There is so much history and so many other French royals to learn about here, not just Marie Antoinette. It is filled with art, beautiful architecture, and a history that spans generations. It is also much larger than I could ever fathom. And I’m not talking just about the palace….there are lovely gardens, grounds, a man-made lake, and other smaller domiciles. It would be virtually impossible to see all of this in one day. If you plan on visiting, I recommend setting aside two days because I was there from open until close and still did not get to see all of this amazing place.
The Hall of Mirrors showcases many accomplishments of King Louis XIV. The ceilings are painted with successes from his reign.
I should mention that during this time period, owning a mirror was considered a great extravagance. This marvelous room contains 357 mirrors to openly prove the points that: 1) The French could make looking glasses just as well as the Venetians (whom everyone went to for mirrors at that time) and 2) To show the luxury and economic success of the French. Point taken!
Since Versailles is so large and there is so much to discuss, (I actually had a couple hundred pictures just from the one day we were there!) I am going split my piece on this gorgeous place into more than one part. Consider this article as a bit of an intro. I just want to make sure no one has to read a three hour article from me 🙂 Stay tuned for more historical information, stories, and pictures from my Versailles trip!
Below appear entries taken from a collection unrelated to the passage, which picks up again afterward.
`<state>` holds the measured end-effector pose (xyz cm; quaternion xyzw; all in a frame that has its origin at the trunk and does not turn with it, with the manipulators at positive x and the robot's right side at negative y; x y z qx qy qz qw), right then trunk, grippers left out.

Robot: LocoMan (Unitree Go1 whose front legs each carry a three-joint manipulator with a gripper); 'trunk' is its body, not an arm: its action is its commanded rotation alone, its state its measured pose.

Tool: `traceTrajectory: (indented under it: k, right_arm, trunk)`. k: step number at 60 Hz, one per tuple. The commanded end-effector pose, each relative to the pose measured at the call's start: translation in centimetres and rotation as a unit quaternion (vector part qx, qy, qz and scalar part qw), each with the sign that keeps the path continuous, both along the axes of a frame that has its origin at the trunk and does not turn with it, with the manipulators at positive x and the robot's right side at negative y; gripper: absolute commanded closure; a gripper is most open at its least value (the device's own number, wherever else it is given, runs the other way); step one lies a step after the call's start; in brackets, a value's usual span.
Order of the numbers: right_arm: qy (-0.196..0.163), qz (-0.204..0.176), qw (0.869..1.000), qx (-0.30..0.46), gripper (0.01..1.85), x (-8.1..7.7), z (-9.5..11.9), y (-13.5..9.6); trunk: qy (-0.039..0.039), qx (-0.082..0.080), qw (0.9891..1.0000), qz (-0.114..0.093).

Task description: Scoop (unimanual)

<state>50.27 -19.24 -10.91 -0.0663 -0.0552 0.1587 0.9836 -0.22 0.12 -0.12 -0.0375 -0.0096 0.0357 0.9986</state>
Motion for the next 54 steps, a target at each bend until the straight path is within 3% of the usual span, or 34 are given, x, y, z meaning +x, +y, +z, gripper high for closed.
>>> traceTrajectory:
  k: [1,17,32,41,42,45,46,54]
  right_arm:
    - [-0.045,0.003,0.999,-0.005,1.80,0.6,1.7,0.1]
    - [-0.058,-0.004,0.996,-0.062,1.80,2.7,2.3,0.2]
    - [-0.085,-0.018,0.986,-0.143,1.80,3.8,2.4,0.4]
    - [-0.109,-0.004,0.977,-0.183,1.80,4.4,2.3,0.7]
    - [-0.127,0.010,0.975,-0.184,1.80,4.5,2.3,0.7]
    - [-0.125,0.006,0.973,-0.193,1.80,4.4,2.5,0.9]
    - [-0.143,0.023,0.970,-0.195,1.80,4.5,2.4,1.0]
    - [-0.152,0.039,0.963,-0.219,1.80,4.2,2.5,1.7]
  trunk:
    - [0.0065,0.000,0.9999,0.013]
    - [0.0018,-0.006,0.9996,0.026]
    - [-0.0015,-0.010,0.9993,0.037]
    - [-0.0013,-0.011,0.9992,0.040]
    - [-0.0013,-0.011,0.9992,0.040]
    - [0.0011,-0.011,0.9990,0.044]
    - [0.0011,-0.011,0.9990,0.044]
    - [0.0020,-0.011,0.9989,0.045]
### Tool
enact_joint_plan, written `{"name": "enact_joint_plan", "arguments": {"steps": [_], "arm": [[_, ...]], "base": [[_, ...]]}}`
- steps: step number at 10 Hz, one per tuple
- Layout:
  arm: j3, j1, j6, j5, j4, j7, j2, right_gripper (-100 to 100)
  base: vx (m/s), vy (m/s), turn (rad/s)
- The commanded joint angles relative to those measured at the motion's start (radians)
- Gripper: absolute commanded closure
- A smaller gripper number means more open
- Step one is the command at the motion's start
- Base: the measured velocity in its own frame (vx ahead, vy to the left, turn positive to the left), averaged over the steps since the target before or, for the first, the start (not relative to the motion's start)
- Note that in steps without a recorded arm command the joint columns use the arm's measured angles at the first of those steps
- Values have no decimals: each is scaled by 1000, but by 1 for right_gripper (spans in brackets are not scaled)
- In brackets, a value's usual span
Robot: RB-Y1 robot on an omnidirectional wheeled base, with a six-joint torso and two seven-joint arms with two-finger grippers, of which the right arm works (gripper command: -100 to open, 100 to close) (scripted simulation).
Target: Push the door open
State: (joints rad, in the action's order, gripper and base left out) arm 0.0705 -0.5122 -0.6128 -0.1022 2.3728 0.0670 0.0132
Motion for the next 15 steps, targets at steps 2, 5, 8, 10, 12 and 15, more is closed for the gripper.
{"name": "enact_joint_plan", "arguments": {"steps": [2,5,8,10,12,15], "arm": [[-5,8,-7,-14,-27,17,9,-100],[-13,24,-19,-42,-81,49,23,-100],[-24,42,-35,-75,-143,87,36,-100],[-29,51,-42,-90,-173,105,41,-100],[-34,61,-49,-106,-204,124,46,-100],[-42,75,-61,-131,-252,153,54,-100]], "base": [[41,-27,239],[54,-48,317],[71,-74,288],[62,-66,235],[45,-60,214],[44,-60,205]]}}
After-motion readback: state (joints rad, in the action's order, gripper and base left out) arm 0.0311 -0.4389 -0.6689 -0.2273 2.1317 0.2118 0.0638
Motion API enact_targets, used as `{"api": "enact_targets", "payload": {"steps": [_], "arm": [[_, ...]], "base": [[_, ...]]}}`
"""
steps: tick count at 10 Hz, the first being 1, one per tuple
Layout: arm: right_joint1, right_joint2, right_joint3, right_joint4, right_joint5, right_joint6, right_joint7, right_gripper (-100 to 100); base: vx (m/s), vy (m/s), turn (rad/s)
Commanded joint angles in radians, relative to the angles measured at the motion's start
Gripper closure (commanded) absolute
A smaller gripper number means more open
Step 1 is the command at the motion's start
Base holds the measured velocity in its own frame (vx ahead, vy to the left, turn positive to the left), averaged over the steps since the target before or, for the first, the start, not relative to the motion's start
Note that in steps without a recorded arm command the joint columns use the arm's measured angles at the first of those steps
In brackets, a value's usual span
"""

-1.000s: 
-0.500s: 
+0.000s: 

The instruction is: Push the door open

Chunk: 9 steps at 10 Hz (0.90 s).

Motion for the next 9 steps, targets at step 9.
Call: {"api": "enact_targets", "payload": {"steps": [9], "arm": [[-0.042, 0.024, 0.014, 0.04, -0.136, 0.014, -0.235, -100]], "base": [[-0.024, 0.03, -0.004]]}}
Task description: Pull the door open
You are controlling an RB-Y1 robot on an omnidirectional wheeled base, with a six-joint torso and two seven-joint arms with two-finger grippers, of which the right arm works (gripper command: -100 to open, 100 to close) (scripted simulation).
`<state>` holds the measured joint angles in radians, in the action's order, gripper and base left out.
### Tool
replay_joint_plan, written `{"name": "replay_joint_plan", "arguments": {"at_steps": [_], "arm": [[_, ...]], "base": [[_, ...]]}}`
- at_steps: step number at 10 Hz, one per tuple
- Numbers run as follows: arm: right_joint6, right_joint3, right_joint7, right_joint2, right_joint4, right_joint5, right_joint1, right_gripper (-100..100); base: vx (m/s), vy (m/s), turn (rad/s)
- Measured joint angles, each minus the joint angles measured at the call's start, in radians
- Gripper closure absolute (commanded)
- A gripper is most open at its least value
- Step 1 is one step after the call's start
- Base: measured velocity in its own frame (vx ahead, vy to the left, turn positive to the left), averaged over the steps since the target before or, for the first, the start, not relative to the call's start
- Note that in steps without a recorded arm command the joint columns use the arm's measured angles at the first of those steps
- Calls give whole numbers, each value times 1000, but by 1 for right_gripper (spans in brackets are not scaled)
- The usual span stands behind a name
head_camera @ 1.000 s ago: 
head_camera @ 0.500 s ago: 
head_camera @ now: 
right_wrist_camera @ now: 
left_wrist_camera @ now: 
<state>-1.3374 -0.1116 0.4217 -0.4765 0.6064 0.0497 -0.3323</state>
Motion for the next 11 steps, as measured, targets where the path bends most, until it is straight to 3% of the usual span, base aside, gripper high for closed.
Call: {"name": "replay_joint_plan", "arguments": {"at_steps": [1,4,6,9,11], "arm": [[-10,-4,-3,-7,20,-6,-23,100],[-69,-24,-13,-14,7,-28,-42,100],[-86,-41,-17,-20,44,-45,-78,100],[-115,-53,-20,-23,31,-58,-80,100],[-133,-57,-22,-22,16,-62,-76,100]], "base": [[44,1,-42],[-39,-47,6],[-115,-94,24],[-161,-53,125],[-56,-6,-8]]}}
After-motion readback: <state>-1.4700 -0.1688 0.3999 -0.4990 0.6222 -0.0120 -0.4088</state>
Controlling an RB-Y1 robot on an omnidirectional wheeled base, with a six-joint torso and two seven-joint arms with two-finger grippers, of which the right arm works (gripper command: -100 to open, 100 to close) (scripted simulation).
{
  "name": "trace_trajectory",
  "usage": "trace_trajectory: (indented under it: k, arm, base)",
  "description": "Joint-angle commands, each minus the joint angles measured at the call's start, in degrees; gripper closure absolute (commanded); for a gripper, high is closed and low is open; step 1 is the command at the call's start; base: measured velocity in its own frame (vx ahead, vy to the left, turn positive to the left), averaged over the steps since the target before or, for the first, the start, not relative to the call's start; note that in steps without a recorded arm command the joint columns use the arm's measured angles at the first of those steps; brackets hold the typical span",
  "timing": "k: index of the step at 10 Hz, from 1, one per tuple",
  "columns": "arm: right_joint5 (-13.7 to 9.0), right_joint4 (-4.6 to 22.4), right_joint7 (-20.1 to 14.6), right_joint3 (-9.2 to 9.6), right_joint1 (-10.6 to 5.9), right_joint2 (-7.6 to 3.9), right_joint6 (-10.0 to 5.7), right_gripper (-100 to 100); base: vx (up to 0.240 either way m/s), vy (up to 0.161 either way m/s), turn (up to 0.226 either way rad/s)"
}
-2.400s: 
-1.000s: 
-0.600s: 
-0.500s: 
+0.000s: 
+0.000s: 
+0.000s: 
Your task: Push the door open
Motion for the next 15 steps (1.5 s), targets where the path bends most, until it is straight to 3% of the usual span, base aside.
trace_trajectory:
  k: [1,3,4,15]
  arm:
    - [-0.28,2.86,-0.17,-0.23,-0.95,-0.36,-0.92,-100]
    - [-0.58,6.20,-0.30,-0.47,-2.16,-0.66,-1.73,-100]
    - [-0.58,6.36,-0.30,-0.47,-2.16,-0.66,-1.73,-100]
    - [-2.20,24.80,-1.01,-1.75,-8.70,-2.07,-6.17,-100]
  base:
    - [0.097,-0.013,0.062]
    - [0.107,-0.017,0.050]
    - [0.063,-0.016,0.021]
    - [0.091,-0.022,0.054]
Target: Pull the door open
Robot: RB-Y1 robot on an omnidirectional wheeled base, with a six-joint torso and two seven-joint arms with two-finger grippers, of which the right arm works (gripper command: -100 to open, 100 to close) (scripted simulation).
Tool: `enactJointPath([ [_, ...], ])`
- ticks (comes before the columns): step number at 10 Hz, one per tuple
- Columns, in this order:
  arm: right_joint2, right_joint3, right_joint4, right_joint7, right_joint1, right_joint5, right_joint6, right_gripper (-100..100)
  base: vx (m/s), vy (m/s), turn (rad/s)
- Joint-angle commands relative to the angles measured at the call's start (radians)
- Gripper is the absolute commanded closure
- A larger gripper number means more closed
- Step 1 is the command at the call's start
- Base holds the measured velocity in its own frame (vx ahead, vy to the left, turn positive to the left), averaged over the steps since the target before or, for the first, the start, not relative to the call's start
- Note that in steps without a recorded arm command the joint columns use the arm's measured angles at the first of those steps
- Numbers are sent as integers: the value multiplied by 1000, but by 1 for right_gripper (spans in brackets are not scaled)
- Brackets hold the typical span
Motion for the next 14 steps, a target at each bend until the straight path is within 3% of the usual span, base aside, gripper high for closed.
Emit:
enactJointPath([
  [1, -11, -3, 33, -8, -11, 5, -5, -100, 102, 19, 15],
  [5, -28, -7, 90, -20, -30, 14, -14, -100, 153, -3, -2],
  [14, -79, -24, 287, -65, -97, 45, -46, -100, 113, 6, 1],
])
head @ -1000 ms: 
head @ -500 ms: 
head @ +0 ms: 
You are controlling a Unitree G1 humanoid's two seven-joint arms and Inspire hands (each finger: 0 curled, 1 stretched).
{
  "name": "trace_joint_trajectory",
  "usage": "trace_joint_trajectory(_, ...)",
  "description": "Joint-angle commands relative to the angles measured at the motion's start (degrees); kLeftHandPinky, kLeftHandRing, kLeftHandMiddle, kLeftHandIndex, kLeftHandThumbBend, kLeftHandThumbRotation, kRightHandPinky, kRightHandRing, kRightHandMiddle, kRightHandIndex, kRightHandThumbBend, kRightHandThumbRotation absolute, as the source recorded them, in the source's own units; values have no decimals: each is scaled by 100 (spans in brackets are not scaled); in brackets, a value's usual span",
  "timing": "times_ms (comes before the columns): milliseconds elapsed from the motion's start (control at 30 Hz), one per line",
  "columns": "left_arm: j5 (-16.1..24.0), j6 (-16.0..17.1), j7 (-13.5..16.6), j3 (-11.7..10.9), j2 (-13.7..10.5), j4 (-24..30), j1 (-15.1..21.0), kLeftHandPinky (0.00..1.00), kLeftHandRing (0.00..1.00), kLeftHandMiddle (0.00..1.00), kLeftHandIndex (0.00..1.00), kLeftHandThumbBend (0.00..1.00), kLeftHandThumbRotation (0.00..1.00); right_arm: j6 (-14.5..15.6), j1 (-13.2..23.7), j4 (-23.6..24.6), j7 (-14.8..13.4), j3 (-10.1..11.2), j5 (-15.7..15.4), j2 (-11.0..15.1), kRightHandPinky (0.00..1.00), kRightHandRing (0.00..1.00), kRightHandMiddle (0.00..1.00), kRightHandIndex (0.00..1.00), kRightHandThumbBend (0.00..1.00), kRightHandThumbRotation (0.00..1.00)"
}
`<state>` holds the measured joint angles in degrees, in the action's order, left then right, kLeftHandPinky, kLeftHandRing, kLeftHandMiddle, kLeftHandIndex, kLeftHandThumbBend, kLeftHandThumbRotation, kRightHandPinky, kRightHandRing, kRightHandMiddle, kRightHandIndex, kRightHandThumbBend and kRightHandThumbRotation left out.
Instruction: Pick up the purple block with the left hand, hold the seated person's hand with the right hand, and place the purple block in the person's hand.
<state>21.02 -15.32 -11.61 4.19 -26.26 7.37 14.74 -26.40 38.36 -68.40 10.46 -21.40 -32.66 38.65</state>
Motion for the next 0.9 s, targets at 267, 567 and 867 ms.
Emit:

***Just an interesting tidbit…If you are wondering why so many of my Versailles pictures are either very up-close and personal or look as if I’m holding my camera high up or on a weird angle….it is because it was so crowded on that day! It was hard to get a decent picture without waiting in a line or raising the camera above people’s heads. I recommend that you get Skip-the-Line tickets (like we did) and check the Versailles website to see which times of day and days of the week are expected to have high traffic. It can also depend on the season or if there are any special events going on at the palace that day!